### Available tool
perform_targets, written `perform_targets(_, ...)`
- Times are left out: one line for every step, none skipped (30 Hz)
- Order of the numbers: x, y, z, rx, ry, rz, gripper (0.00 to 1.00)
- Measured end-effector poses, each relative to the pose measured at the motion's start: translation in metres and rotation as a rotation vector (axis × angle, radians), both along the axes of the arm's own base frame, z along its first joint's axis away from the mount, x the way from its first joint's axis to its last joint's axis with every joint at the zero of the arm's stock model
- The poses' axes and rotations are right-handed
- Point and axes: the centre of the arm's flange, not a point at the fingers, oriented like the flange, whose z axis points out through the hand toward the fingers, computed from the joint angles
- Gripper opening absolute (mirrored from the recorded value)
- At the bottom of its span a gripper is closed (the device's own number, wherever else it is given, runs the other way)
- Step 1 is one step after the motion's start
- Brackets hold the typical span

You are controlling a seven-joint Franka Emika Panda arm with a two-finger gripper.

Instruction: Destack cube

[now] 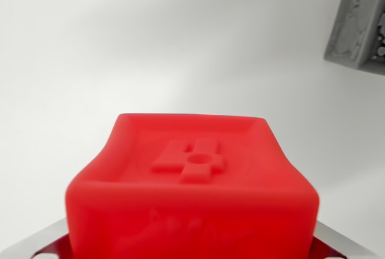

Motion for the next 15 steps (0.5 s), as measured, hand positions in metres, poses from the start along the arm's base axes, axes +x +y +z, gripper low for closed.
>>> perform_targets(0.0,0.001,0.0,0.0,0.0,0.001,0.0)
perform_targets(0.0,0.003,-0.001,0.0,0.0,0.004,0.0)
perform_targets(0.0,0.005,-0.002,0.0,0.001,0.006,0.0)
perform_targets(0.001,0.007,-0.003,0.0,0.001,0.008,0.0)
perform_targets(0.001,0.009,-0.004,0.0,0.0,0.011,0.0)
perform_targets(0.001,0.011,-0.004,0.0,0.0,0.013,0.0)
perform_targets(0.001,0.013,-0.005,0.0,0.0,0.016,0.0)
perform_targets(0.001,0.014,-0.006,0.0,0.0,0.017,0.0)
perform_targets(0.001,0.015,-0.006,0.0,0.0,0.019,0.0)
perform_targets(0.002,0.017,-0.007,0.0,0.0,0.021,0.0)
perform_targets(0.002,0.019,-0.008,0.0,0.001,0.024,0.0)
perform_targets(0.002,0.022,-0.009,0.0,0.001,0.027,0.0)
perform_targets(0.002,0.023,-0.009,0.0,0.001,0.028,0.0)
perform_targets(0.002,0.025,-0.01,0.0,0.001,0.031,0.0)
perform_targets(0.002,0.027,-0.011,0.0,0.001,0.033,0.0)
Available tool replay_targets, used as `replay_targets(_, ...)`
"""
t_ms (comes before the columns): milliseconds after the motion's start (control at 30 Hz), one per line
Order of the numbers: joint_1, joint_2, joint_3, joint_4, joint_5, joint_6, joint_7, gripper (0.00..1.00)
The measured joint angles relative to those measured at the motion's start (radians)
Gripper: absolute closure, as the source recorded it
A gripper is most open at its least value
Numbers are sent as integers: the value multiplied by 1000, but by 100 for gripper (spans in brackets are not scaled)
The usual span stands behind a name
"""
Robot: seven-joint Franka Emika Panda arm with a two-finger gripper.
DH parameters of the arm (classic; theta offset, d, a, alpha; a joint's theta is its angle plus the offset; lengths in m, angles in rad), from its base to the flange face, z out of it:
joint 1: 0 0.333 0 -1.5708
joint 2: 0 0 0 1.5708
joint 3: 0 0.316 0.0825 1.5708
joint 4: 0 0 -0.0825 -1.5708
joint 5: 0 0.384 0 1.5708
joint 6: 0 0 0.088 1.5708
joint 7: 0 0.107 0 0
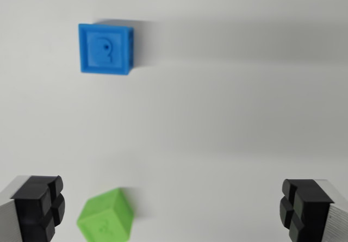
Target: Stack cube
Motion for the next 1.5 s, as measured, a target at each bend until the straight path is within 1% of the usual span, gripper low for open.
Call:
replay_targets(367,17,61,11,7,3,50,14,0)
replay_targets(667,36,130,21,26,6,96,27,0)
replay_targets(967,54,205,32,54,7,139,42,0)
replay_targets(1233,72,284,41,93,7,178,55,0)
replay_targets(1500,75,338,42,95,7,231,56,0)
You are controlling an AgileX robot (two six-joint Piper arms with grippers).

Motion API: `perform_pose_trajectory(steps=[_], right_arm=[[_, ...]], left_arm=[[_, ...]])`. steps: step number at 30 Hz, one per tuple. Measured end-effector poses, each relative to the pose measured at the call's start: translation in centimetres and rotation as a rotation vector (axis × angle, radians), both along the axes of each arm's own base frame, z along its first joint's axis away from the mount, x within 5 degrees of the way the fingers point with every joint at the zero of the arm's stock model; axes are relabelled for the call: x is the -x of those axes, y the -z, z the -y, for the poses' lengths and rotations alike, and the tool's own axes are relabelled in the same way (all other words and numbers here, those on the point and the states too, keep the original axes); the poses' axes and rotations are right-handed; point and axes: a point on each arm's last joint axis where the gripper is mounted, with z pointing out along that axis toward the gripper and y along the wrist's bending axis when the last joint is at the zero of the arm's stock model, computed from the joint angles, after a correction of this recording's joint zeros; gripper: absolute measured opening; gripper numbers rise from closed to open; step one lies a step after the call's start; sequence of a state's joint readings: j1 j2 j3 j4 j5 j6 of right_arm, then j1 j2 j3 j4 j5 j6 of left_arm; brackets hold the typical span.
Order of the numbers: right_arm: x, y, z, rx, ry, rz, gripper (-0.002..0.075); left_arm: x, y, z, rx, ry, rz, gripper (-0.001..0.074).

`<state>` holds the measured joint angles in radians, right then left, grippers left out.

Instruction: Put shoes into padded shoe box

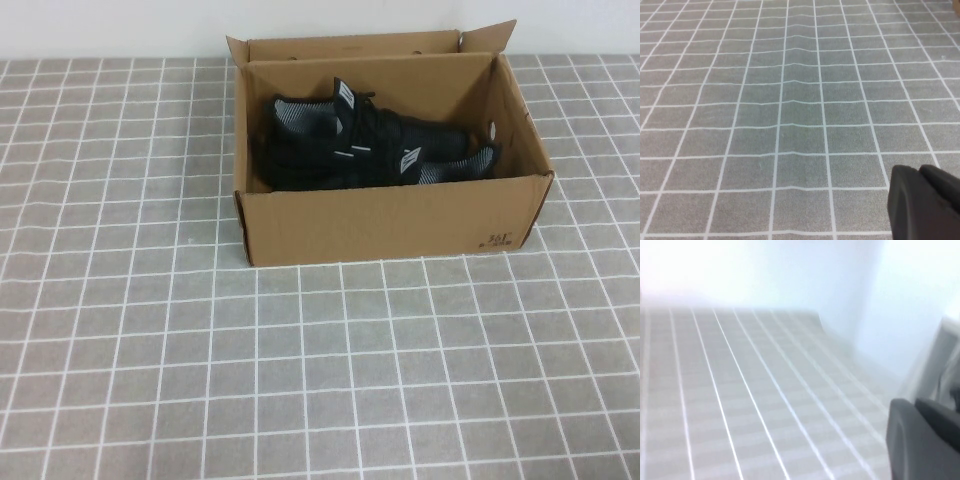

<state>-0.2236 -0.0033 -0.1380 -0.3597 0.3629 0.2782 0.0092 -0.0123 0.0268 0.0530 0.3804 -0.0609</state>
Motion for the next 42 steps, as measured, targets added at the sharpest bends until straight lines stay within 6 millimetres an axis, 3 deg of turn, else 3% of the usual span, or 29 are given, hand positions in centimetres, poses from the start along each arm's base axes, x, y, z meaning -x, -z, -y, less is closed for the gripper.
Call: perform_pose_trajectory(steps=[6,9,42], right_arm=[[-0.6,4.6,0.2,-0.034,0.011,-0.128,-0.0008],[-0.6,5.5,0.2,-0.046,0.014,-0.162,-0.0008],[-0.4,5.8,0.3,-0.041,0.028,-0.196,-0.0008]], left_arm=[[0.0,0.0,0.0,0.0,0.0,0.0,-0.0004],[0.0,0.0,0.0,0.0,0.0,0.0,-0.0004],[0.0,0.0,0.0,0.0,0.0,0.0,-0.0004]])
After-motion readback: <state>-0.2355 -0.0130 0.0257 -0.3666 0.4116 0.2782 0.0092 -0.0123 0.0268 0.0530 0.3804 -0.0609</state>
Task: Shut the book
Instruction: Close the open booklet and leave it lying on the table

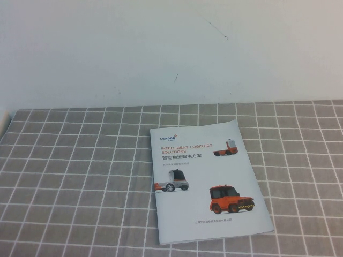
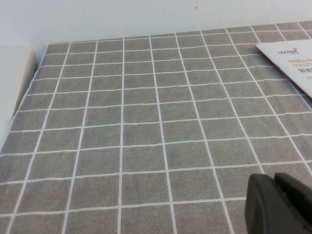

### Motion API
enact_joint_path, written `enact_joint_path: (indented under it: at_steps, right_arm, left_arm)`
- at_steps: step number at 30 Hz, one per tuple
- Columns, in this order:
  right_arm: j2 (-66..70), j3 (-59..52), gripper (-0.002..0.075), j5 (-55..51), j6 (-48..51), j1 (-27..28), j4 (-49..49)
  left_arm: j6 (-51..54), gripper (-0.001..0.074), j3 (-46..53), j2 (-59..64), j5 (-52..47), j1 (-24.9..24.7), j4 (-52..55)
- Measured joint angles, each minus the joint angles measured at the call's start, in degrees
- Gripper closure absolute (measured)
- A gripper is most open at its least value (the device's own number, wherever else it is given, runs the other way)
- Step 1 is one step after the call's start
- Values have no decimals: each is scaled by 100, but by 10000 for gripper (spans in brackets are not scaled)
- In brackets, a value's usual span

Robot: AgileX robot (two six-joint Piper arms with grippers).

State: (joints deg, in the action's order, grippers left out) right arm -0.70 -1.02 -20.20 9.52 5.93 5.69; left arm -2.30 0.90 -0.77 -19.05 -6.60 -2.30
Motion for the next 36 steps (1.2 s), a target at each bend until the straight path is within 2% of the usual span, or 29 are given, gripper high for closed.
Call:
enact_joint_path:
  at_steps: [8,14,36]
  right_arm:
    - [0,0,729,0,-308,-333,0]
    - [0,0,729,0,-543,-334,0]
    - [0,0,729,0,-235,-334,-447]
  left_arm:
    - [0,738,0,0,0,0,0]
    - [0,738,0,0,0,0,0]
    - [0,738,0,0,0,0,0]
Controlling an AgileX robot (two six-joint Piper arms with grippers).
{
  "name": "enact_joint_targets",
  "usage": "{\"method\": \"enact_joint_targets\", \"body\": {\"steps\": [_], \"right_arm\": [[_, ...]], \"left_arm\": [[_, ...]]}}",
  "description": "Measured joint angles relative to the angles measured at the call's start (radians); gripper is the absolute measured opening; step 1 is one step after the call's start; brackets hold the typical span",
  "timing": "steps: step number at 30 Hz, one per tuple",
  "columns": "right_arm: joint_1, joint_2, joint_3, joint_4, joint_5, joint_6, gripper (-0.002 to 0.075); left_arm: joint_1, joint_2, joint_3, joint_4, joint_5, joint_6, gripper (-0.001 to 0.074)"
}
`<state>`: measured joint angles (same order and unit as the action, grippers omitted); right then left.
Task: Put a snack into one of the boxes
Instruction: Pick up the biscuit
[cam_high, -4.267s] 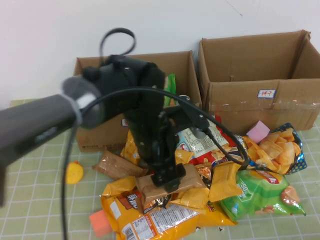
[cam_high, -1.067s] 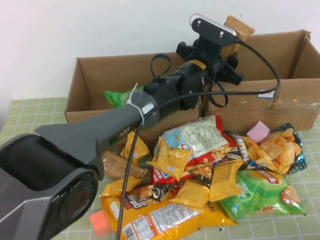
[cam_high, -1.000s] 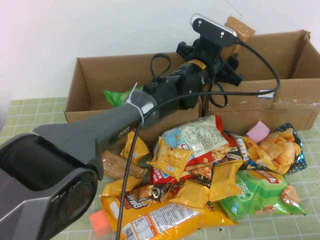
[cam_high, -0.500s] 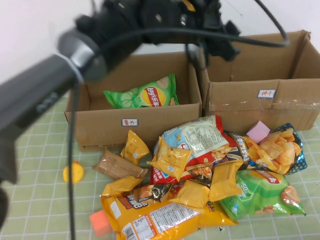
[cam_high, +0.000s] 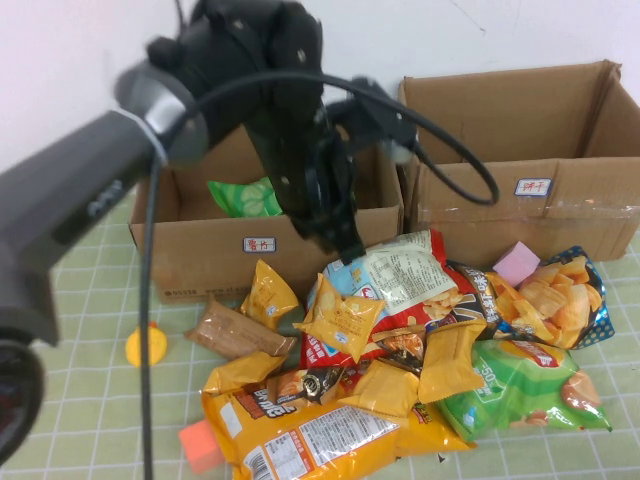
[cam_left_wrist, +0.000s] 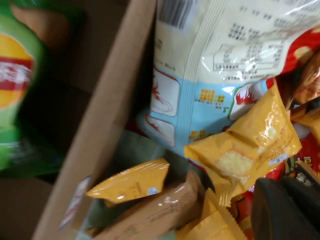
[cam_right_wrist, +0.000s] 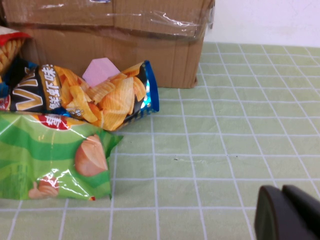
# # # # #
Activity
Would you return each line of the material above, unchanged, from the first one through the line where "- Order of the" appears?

Solved problem
### Available tool
perform_targets, written `perform_targets(_, ...)`
- Times are left out: one line for every step, none skipped (30 Hz)
- Order of the numbers: x, y, z, rx, ry, rz, gripper (0.00 to 1.00)

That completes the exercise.